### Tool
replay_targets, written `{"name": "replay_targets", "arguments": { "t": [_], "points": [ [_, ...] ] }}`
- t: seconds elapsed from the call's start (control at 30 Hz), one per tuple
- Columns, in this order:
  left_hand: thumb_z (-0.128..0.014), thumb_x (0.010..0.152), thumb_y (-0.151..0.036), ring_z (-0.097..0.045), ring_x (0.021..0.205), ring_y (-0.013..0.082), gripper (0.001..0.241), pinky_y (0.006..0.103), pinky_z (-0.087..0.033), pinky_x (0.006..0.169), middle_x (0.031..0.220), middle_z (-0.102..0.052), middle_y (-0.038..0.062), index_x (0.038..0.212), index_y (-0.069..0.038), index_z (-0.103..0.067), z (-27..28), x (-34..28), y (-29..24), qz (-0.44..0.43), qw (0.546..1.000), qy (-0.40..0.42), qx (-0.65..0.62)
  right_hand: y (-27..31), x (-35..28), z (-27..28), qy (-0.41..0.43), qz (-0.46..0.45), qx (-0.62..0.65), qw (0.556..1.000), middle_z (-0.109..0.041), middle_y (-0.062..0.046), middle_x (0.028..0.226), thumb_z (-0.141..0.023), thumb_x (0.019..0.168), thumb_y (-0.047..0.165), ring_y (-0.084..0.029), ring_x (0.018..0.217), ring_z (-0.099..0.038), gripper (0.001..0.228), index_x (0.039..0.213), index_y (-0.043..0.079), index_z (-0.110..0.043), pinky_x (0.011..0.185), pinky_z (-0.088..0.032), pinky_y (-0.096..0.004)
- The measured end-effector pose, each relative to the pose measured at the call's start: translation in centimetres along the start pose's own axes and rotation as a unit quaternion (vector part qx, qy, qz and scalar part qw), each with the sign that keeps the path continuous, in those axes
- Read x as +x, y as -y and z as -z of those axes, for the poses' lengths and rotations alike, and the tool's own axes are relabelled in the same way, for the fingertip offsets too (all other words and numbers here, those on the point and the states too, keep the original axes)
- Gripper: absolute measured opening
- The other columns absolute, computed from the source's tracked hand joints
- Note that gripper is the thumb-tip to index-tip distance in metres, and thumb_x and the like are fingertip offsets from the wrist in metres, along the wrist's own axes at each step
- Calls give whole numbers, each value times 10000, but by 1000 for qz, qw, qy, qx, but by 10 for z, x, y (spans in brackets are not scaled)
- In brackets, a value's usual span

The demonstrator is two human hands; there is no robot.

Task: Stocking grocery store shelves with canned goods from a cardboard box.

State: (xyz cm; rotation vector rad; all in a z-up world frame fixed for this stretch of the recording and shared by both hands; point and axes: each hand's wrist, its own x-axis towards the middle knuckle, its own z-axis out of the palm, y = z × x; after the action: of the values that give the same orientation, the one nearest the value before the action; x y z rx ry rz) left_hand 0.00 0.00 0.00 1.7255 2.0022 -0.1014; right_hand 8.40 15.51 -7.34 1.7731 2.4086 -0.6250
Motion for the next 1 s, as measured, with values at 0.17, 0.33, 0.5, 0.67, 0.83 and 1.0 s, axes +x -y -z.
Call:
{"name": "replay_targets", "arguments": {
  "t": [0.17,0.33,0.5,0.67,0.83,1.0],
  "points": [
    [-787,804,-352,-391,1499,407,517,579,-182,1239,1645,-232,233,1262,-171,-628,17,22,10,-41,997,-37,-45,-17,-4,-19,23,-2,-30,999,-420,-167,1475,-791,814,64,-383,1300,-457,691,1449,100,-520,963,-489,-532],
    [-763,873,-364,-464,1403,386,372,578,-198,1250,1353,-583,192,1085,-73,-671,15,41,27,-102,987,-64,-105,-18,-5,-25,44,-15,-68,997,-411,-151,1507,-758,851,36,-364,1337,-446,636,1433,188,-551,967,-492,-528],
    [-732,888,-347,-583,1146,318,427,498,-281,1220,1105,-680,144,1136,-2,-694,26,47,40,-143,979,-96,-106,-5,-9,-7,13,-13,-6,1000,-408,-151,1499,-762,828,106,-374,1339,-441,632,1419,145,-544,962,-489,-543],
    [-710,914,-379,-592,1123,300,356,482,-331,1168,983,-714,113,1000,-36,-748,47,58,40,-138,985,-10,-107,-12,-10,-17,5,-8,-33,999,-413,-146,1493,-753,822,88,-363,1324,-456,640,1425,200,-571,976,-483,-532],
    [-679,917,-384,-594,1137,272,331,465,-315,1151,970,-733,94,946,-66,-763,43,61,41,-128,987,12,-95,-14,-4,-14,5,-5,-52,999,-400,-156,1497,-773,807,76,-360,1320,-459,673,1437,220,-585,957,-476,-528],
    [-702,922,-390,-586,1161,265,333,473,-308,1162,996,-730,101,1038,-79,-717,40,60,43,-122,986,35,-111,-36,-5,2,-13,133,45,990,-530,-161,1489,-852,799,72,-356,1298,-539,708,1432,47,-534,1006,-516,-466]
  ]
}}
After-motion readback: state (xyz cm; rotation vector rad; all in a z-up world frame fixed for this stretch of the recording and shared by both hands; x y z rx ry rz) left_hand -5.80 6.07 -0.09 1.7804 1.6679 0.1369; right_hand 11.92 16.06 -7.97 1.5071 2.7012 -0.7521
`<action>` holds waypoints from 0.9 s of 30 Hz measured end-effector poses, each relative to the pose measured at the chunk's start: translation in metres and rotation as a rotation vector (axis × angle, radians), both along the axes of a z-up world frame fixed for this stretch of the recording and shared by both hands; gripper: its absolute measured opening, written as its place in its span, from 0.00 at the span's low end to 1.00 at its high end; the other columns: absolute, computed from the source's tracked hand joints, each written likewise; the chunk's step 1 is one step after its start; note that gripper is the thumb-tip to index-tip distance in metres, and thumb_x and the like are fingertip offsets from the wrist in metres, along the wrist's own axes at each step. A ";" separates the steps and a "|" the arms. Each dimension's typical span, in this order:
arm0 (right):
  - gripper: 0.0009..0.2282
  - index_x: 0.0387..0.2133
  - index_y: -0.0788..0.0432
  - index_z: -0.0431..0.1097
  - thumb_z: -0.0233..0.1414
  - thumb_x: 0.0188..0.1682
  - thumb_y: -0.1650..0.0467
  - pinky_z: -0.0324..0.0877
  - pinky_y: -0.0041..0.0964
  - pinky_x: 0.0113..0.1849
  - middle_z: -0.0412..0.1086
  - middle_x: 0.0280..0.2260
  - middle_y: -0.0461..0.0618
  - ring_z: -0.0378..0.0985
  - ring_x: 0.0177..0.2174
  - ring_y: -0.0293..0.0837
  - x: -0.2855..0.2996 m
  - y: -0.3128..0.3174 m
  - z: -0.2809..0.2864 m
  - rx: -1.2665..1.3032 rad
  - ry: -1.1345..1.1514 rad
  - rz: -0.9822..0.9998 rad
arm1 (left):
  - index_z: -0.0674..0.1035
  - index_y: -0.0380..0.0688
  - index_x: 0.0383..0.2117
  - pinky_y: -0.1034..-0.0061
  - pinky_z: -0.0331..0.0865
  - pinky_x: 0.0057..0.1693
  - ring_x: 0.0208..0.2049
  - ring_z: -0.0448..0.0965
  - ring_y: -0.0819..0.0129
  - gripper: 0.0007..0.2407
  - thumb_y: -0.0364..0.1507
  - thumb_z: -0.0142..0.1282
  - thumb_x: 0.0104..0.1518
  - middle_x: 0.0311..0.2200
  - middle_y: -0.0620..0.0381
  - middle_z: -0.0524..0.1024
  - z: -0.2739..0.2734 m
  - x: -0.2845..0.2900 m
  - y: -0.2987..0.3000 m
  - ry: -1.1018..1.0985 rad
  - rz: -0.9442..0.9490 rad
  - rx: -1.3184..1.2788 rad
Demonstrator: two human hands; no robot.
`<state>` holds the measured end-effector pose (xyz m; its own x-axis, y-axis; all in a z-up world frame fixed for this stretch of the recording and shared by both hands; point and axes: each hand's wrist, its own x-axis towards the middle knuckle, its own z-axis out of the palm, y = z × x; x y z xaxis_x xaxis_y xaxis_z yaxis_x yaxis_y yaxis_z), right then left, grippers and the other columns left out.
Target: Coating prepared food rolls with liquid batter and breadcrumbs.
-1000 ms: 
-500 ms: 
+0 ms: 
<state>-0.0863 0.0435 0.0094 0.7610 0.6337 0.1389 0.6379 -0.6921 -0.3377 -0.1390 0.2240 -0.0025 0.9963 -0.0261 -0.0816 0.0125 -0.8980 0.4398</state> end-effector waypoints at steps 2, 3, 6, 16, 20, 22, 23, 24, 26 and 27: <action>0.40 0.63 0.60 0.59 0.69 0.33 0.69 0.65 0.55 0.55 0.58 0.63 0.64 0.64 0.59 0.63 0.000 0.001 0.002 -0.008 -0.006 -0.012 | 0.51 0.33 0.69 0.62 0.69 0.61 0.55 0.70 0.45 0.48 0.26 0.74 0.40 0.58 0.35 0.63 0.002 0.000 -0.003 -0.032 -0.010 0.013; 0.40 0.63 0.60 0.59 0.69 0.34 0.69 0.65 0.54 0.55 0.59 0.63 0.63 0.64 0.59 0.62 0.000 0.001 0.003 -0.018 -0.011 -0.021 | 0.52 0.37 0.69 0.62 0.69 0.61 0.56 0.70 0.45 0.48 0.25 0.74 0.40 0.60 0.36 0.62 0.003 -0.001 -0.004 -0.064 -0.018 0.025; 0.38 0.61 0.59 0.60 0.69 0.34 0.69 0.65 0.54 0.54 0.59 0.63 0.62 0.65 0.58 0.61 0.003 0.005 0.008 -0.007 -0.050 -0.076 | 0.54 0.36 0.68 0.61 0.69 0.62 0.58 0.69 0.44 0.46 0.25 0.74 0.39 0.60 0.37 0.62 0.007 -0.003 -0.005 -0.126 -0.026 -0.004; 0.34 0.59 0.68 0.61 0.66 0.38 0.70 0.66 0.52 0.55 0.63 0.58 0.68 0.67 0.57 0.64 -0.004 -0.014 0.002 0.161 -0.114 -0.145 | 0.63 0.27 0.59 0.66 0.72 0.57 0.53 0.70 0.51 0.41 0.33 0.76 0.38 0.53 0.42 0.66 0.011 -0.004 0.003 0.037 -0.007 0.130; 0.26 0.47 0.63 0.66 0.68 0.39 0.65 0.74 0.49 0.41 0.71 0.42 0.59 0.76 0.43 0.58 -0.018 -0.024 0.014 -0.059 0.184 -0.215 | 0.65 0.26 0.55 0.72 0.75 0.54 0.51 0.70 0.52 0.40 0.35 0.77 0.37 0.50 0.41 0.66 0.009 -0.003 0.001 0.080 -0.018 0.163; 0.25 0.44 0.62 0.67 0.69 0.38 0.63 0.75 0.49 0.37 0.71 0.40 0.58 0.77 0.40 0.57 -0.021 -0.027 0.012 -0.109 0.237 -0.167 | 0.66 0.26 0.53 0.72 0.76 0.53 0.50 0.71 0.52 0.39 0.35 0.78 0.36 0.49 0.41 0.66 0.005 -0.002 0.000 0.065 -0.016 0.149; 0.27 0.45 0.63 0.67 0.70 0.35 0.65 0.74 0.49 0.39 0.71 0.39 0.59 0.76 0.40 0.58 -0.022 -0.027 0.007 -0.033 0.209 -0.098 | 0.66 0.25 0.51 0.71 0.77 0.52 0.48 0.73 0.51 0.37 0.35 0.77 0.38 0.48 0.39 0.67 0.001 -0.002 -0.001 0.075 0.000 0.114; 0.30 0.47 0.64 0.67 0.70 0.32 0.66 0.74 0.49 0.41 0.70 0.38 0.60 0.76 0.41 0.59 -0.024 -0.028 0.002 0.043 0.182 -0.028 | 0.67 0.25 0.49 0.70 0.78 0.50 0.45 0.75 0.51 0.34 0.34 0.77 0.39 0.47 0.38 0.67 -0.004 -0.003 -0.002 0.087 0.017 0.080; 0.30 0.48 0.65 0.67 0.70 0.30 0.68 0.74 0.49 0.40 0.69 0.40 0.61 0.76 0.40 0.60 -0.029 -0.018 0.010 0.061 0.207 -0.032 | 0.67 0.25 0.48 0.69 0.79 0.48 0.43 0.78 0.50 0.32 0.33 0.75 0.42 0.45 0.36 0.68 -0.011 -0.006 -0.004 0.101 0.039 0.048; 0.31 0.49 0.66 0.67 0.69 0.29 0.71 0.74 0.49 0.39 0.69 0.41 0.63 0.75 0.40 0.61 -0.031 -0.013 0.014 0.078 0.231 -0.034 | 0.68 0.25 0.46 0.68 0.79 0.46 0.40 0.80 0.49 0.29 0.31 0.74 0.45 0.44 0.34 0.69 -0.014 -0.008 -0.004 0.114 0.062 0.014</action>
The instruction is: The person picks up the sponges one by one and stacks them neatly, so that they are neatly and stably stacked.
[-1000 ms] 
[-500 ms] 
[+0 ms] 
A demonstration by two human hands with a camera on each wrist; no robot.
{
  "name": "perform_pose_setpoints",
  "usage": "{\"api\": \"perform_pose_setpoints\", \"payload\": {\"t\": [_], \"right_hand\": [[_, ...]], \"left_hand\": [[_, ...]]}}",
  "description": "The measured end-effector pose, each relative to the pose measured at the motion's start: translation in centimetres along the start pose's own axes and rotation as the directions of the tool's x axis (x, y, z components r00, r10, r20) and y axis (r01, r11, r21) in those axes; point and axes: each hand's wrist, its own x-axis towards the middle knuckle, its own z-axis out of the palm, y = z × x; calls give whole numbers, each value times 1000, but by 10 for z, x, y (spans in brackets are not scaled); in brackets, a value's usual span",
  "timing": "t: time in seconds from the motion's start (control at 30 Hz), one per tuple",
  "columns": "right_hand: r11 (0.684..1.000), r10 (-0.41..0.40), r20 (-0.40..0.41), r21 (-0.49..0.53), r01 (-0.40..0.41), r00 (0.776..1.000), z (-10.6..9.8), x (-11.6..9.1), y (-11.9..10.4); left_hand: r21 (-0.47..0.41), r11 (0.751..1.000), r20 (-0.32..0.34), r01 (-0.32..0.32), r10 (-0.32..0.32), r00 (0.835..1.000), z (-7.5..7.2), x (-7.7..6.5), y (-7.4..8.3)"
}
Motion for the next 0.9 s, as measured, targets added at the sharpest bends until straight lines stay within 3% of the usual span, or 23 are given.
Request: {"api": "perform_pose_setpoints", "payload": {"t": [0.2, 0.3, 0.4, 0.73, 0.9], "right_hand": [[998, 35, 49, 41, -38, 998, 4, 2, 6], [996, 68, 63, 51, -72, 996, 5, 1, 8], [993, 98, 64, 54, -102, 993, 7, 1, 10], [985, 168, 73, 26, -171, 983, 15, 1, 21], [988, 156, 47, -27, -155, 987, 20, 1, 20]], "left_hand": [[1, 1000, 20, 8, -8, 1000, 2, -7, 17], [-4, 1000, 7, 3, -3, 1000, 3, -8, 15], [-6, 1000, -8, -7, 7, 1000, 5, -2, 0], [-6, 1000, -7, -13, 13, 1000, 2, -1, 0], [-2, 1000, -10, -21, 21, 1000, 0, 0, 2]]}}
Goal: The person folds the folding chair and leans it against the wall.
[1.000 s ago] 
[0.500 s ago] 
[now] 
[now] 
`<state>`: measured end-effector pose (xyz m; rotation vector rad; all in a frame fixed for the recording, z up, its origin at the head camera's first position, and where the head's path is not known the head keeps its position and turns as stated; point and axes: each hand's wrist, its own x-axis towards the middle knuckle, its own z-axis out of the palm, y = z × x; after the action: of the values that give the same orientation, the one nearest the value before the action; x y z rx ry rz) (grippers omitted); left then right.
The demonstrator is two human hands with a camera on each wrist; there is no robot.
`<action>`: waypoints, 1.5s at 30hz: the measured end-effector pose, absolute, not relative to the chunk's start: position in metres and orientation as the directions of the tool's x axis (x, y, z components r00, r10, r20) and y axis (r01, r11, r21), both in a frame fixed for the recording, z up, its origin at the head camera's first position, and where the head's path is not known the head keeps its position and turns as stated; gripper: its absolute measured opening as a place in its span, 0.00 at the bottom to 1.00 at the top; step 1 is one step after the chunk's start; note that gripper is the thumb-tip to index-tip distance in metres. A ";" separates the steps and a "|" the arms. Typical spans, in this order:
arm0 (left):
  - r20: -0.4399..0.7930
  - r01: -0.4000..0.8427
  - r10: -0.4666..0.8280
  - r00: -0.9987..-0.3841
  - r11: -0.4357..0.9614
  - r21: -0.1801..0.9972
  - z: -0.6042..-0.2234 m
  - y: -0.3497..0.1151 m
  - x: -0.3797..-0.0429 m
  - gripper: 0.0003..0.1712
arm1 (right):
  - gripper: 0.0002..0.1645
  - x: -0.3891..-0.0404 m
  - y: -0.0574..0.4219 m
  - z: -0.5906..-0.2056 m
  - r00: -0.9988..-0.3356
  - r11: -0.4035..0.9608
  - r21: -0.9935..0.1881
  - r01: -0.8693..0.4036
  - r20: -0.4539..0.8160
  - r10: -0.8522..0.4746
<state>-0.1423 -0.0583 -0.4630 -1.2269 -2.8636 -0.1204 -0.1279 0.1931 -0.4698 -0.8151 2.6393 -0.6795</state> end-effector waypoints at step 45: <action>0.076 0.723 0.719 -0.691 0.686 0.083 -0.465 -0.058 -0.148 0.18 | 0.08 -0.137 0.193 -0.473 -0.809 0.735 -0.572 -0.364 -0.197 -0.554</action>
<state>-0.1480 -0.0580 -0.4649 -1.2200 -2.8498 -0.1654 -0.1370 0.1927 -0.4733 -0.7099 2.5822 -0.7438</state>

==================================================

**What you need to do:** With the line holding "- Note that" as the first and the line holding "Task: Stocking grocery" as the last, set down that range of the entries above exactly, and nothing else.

**Your solution:**
- Note that gripper is the thumb-tip to index-tip distance in metres, and thumb_x and the like are fingertip offsets from the wrist in metres, along the wrist's own axes at each step
- Calls give whole numbers, each value times 10000, but by 1000 for qz, qw, qy, qx, but by 10 for z, x, y (spans in brackets are not scaled)
- In brackets, a value's usual span

The demonstrator is two human hands; there is no robot.

Task: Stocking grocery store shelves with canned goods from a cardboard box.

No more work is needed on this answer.